One would assume museums inspired Alex Gartenfeld as a child growing up in New York. The chief curator of Institute of Contemporary Art (ICA) Miami laughs and says no, though everyone thinks so. He credits supporters and art collectors for positive feedback about tomes he published “surrounding artists’ independent spirit and LGBTQ+ making books.” Ever seeking to expand art’s impact on those it touches, Gartenfeld studied Art History at Columbia University, then founded two art curatorial spaces in his 20s. He quickly fielded requests to curate larger projects at home and abroad. “All of my work has consistent focus on artists’ voices from the beginning,” says Gartenfeld, who left New York in 2013 to open ICA, “whether it’s curatorial projects or what we do here at ICA, it was always the theme to put artists first.” With his team of three senior curators and assistants, he talks excitedly about presenting never-before-seen collections, including an Allan McCollum survey, which opened March 2020. “He’s never had a retrospective in the U.S.,” marvels Gartenfeld. “His work is in 90 museum collections worldwide and this is his first U.S. museum survey.
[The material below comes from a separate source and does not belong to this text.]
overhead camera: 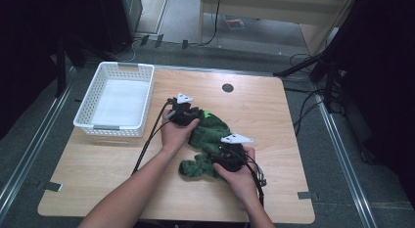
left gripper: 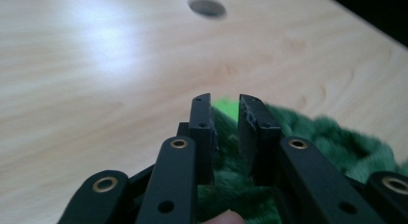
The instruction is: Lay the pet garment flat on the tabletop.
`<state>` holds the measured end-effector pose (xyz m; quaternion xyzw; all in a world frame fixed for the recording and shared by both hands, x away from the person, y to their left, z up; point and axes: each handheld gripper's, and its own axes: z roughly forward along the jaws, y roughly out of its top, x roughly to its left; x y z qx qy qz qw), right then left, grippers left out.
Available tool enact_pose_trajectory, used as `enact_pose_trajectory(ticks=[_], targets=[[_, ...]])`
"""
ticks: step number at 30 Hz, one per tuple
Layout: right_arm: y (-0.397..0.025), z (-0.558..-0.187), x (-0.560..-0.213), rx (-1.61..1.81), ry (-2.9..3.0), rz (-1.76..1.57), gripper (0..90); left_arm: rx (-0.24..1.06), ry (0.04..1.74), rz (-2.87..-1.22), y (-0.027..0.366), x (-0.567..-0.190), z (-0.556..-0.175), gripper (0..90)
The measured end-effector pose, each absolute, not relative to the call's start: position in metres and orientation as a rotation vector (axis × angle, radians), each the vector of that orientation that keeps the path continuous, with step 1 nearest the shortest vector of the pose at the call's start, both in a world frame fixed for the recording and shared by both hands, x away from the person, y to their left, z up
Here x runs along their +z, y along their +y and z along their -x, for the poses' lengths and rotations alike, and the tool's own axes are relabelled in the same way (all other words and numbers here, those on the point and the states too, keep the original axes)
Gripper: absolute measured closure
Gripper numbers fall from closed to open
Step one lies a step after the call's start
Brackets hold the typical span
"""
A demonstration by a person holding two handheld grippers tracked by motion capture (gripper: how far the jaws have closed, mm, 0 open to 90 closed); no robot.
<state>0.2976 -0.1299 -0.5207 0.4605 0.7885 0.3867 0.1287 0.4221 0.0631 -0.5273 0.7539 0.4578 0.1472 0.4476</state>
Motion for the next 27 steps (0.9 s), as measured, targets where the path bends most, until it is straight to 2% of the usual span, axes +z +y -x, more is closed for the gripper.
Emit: enact_pose_trajectory(ticks=[5, 6, 7, 8, 10, 11, 13, 18, 27], targets=[[-0.127, -0.297, -0.532, 1.088, 2.324, -1.339, 54.4, 0.307, 1.14, -1.958, 0.044, -0.539, -0.427, 81.4], [-0.128, -0.298, -0.535, 1.094, 2.342, -1.34, 60.3, 0.314, 1.137, -1.976, 0.041, -0.54, -0.427, 83.0], [-0.128, -0.298, -0.535, 1.094, 2.342, -1.34, 60.3, 0.324, 1.136, -1.99, 0.039, -0.54, -0.428, 83.0], [-0.129, -0.298, -0.54, 1.113, 2.355, -1.341, 65.0, 0.328, 1.141, -1.998, 0.037, -0.539, -0.429, 83.6], [-0.13, -0.298, -0.541, 1.123, 2.362, -1.342, 66.7, 0.343, 1.147, -2.026, 0.033, -0.538, -0.431, 84.0], [-0.131, -0.299, -0.54, 1.128, 2.389, -1.343, 71.5, 0.361, 1.143, -2.046, 0.031, -0.538, -0.433, 84.9], [-0.131, -0.296, -0.539, 1.135, 2.409, -1.349, 74.4, 0.379, 1.138, -2.07, 0.028, -0.538, -0.436, 85.4], [-0.122, -0.286, -0.537, 1.125, 2.458, -1.312, 77.9, 0.471, 1.14, -2.127, 0.018, -0.536, -0.446, 88.4], [-0.119, -0.277, -0.531, 1.126, 2.532, -1.272, 77.8, 0.456, 1.184, -2.108, 0.017, -0.535, -0.463, 90.0]])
Like ‘Judy Chicago: A Reckoning’—presented in 2018 —he is a great artist hiding in plain sight for whom we’ve done a major survey exhibition.” Bringing renowned artists to Miami and inspiring conversations are Gartenfeld’s passions, yet his love of writing continues. “We published 20 publications in our first two years here,” he says. “That interest in publishing continues to this day.”